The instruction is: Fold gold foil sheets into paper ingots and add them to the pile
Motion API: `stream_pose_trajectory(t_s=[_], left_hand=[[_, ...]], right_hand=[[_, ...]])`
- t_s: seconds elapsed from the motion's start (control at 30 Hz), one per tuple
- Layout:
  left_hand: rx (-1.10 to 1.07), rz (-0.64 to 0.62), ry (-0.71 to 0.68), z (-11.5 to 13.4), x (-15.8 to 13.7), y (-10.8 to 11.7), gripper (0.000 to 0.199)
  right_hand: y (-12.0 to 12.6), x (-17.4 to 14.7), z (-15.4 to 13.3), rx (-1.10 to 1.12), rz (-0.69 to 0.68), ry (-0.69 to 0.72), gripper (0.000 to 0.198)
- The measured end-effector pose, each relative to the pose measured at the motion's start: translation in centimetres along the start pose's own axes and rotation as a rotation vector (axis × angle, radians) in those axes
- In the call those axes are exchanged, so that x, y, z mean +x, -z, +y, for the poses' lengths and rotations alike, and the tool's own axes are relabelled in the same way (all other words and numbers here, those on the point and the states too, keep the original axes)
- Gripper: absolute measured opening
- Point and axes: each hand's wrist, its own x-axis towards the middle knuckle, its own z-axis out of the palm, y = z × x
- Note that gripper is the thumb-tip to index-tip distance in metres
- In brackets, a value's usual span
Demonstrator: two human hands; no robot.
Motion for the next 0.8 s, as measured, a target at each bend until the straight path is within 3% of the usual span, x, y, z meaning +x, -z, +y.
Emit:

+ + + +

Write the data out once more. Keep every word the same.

(TASK OUTPUT)
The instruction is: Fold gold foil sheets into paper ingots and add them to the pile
Motion API: `stream_pose_trajectory(t_s=[_], left_hand=[[_, ...]], right_hand=[[_, ...]])`
- t_s: seconds elapsed from the motion's start (control at 30 Hz), one per tuple
- Layout:
  left_hand: rx (-1.10 to 1.07), rz (-0.64 to 0.62), ry (-0.71 to 0.68), z (-11.5 to 13.4), x (-15.8 to 13.7), y (-10.8 to 11.7), gripper (0.000 to 0.199)
  right_hand: y (-12.0 to 12.6), x (-17.4 to 14.7), z (-15.4 to 13.3), rx (-1.10 to 1.12), rz (-0.69 to 0.68), ry (-0.69 to 0.72), gripper (0.000 to 0.198)
- The measured end-effector pose, each relative to the pose measured at the motion's start: translation in centimetres along the start pose's own axes and rotation as a rotation vector (axis × angle, radians) in those axes
- In the call those axes are exchanged, so that x, y, z mean +x, -z, +y, for the poses' lengths and rotations alike, and the tool's own axes are relabelled in the same way (all other words and numbers here, those on the point and the states too, keep the original axes)
- Gripper: absolute measured opening
- Point and axes: each hand's wrist, its own x-axis towards the middle knuckle, its own z-axis out of the palm, y = z × x
- Note that gripper is the thumb-tip to index-tip distance in metres
- In brackets, a value's usual span
Demonstrator: two human hands; no robot.
Motion for the next 0.8 s, as measured, a target at each bend until the straight path is within 3% of the usual span, x, y, z meaning +x, -z, +y.
Emit:

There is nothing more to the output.